# EXERCISE DESCRIPTION:
For the listing below, the answer is an exact retyping of the lines from the one with "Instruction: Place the" through the one with "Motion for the", both included, without pictures.
-- INFORMATION SUPPLIED follows --
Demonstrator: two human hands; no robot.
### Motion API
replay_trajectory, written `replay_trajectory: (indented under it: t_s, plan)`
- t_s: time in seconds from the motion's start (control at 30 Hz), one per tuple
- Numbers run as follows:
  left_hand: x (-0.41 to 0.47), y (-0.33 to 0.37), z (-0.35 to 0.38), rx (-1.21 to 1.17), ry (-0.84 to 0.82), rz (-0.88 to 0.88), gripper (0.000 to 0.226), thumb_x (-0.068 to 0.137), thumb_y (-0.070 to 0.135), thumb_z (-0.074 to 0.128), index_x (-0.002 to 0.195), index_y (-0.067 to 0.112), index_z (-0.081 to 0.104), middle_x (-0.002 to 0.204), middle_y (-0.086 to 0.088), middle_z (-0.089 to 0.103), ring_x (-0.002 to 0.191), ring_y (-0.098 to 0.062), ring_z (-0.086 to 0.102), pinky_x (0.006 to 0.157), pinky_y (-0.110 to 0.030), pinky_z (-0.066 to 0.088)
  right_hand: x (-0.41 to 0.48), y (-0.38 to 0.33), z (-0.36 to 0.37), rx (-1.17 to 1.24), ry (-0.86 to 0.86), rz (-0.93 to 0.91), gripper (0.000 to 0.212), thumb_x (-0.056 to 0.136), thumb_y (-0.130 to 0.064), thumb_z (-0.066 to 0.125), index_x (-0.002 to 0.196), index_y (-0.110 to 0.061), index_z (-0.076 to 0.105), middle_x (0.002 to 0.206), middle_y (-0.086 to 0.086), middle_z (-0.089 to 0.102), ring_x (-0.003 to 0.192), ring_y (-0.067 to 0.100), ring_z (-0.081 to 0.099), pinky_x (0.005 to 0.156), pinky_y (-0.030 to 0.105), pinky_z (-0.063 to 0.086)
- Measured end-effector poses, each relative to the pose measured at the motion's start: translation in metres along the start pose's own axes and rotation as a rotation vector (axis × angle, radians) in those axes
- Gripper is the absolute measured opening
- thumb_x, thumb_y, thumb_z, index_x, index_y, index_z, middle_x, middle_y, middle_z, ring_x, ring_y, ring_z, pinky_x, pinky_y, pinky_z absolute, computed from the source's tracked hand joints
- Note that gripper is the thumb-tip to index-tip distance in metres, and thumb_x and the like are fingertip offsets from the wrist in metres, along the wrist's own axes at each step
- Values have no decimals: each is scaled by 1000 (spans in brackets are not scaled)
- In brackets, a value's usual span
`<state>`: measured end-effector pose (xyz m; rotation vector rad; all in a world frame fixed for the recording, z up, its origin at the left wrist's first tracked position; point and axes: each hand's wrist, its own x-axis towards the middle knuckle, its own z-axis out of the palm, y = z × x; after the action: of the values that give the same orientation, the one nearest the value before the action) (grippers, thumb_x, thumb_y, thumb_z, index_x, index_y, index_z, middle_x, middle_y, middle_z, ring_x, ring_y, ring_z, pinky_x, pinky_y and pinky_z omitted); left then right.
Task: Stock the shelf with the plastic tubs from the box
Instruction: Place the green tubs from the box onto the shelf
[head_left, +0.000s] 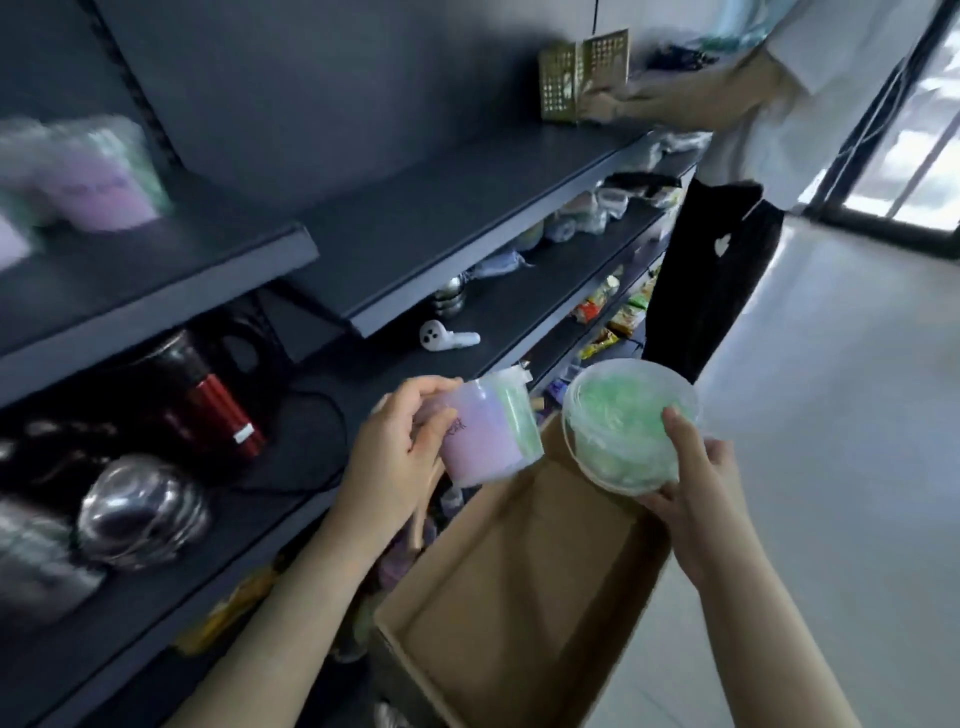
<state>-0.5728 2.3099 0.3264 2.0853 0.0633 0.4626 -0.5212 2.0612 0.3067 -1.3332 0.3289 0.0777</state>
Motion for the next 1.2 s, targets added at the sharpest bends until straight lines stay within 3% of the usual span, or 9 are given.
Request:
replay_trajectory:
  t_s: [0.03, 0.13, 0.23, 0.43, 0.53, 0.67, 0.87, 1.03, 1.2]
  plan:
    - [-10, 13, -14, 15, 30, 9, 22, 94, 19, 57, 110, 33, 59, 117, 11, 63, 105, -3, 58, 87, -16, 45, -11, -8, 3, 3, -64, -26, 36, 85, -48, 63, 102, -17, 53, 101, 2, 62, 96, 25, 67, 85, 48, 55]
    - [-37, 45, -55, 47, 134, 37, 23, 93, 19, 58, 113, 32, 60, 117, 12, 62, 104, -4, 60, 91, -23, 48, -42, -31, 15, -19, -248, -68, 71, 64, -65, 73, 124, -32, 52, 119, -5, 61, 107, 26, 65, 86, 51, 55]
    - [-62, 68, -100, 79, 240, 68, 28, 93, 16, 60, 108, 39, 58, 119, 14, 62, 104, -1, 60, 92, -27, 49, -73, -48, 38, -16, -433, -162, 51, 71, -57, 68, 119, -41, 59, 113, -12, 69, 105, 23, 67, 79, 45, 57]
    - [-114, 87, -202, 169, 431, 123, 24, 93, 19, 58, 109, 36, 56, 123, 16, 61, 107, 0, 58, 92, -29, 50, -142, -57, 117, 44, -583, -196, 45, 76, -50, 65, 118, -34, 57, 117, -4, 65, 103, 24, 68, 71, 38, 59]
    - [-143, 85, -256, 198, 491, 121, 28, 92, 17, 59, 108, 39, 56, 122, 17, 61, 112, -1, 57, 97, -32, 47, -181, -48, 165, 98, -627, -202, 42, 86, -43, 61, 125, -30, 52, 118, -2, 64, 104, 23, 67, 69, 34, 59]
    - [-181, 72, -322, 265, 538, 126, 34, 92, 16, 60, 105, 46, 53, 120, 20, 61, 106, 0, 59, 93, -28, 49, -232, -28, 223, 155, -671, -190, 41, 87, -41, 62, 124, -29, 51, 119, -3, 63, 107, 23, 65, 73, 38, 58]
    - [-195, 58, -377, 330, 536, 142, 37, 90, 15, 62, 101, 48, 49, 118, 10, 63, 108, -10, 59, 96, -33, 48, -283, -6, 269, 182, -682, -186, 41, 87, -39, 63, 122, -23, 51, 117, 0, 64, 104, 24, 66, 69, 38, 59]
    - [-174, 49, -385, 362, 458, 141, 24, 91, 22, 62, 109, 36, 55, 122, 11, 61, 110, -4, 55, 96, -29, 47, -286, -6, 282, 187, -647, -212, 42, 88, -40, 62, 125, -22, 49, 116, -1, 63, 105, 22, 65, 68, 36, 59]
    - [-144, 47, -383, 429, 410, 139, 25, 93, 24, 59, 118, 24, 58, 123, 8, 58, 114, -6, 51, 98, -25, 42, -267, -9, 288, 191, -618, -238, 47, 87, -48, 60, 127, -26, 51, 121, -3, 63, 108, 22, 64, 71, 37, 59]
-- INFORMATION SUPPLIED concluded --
# ANSWER TO THIS PROBLEM:
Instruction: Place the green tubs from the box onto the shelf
[head_left, +0.000s] 
<state>-0.5728 2.3099 0.3264 2.0853 0.0633 0.4626 -0.5212 2.0612 0.3067 -1.3332 0.3289 0.0777</state>
Motion for the next 1.2 s, targets added at the sharpest bends until straight lines stay within 3% of the usual span, or 9 are given.

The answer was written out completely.